Open Offices Try to Increase Productivity

Open office concept trend

DALLAS -- Privacy might be a valued commodity in some circumstances and situations, but a growing number of workplaces believe decreased privacy might yield greater employee productivity and creativity.

At Dallas-based advertising company The Richards Group, their new 18-story building with stunning views of the city was constructed with that very concept in mind.

“Wherever you stand or sit, you have views in three directions,” said founder Stan Richards. “Since there are no interior walls, it is as open an environment you can find.”

The open office concept is a stark contrast to the cubicle setting The Richards Group used prior to moving into its new Uptown Dallas building three years ago. All workers now sit at uniform, bench-style workstations separated only by 18-inch high partitions.

It's the same setup on each floor, and an open staircase connects those floors, leaving no barriers between any of the 725 employees. Conference rooms are available for conversations needing privacy but, with the exception of the chief financial officer, no one employee has an enclosed individual workspace.

The arrangement accomplishes multiple purposes, according to Richards, and one of them is equality.

“Regardless of what you do or pay grade, we have no 'less important' people.”

That includes Richards himself. His office space is larger because he often hosts meetings, but it's not enclosed, allowing everyone to hear or see what business is being conducted.

But although the trend is growing, the original concept of open office is not necessarily new and is rooted in the idea that less privacy breeds more collaboration.

Ron Newton is an author and workplace culture expert who said the concept started generations ago overseas.
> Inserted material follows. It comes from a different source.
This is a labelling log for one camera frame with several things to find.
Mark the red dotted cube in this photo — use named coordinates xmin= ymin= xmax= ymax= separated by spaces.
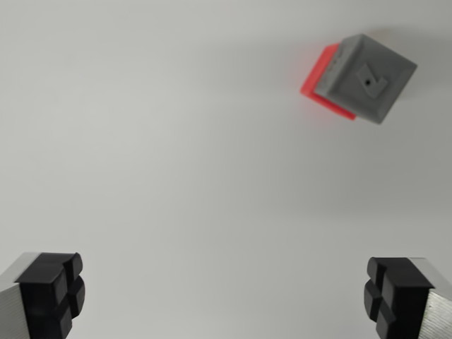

“The concept of ‘knocking down the walls' in the workplace took place with European and Asian influence,” said Newton.

By knocking down the walls, in theory, workers with less private space are more likely to take part in activities and conversations around them. The increased collaboration could motivate better ideas, creativity, and progress.

For industries like advertising and IT production, the concept is growing more popular, according to Newton.

“It is the coming wave and it is being driven by the millennial generation, and the thought from older managers that this is what millennials are demanding.”

At The Richards Group, they take the philosophy even further. Different departments are intermingled throughout the office, meaning neighboring workers on each side of a workplace are likely doing a totally different job.

Diane Fannon is a 17-year veteran at The Richards Group and thinks the new setup breeds a certain excitement.

“There is an energy level when you walk in the building,” Fannon said. “You have immediate conversations not just with the person next to you and across from you, but the person four seats down. That would not happen in a cube.”

But Newton warns the open office idea is not conducive to all workplaces, and he cites a recent study showing 54 percent of American workers say they need privacy to get work accomplished.

“Research shows the vast majority of work done in workplaces is accomplished by those who are not social butterflies and might react negatively to an open office concept.”

Some studies indicate open offices might actually have an adverse effect.

Although Stan Richards admits worker productivity can be a difficult thing to quantify, he believes there's been a change based on The Richards Group’s first few years in its new space.

“I know we are more productive here than we have been in the past," he said.